Previous studies have indicated that the lactic acid bacterium Lactobacillus rhamnosus HN001 can enhance immune function in mice, following oral delivery. However, the influence of bacterial cell viability on immunoenhancement, and the optimum dose of HN001 required for this effect, have not been determined. In the present study, both live and heat-killed preparations of L. rhamnosus HN001 were shown to enhance the phagocytic activity of blood and peritoneal leucocytes in mice, at a dose of 10(9) micro-organisms daily. In contrast, only live HN001 enhanced gut mucosal antibody responses to cholera toxin vaccine.

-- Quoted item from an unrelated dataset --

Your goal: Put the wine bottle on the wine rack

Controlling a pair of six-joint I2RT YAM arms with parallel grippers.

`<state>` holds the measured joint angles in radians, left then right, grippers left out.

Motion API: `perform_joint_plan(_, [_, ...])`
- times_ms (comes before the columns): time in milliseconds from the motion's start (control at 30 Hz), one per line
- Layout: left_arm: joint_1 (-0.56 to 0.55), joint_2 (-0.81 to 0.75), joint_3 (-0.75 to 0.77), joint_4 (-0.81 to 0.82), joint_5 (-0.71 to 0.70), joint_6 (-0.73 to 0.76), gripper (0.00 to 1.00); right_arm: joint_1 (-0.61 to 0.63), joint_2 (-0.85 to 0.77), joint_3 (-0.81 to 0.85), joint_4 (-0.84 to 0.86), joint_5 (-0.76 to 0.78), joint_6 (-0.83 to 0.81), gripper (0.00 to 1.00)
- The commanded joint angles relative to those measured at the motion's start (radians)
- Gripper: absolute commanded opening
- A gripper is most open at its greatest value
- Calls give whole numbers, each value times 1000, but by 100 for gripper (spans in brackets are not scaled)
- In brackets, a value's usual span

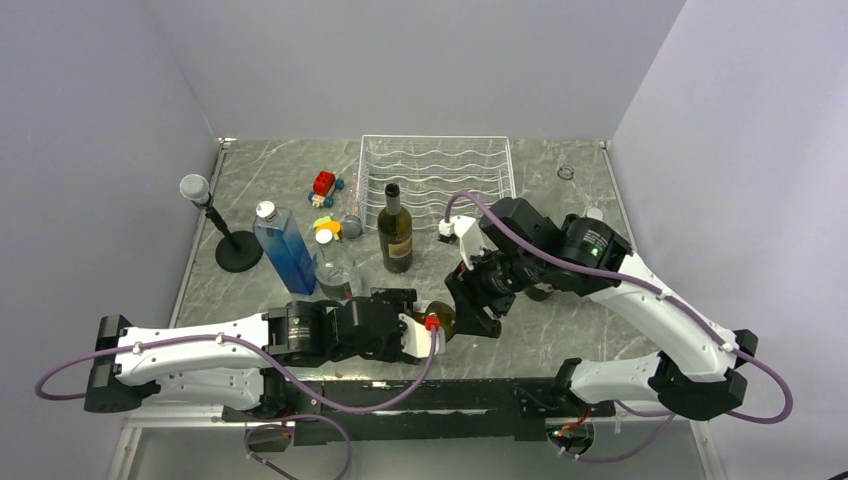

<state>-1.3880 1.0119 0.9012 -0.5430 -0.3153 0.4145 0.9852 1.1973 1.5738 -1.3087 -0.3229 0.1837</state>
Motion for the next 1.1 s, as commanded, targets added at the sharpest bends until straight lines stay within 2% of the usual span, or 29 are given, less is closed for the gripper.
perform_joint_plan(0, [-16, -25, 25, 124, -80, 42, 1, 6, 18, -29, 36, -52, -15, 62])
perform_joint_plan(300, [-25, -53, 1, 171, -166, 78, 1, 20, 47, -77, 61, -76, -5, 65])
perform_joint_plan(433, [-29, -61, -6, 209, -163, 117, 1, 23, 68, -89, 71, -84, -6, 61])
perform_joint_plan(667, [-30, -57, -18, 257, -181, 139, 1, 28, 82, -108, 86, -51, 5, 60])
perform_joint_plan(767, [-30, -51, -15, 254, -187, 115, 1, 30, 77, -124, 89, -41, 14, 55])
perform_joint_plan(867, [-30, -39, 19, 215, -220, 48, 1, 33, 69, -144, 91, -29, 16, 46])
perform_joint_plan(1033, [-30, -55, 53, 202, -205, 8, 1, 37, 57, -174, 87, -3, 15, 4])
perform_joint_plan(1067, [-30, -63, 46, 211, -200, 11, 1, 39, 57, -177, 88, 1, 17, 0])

Feeding mice with 10(7) viable HN001/d for 14 d was shown to enhance the phagocytic capacity of blood leucocytes, with incremental enhancement observed at 10(9) and 10(11) daily doses. In contrast, a minimum dose of 10(9) viable HN001/d was required to enhance the phagocytic activity of peritoneal leucocytes, and no further increment was observed with 10(11) daily. This study demonstrates that L. rhamnosus HN001 exhibits dose-dependent effects on the phagocytic defence system of mice, and suggests that while the innate cellular immune system is responsive to killed forms of food-borne bacteria, specific gut mucosal immunity may only be stimulated by live forms.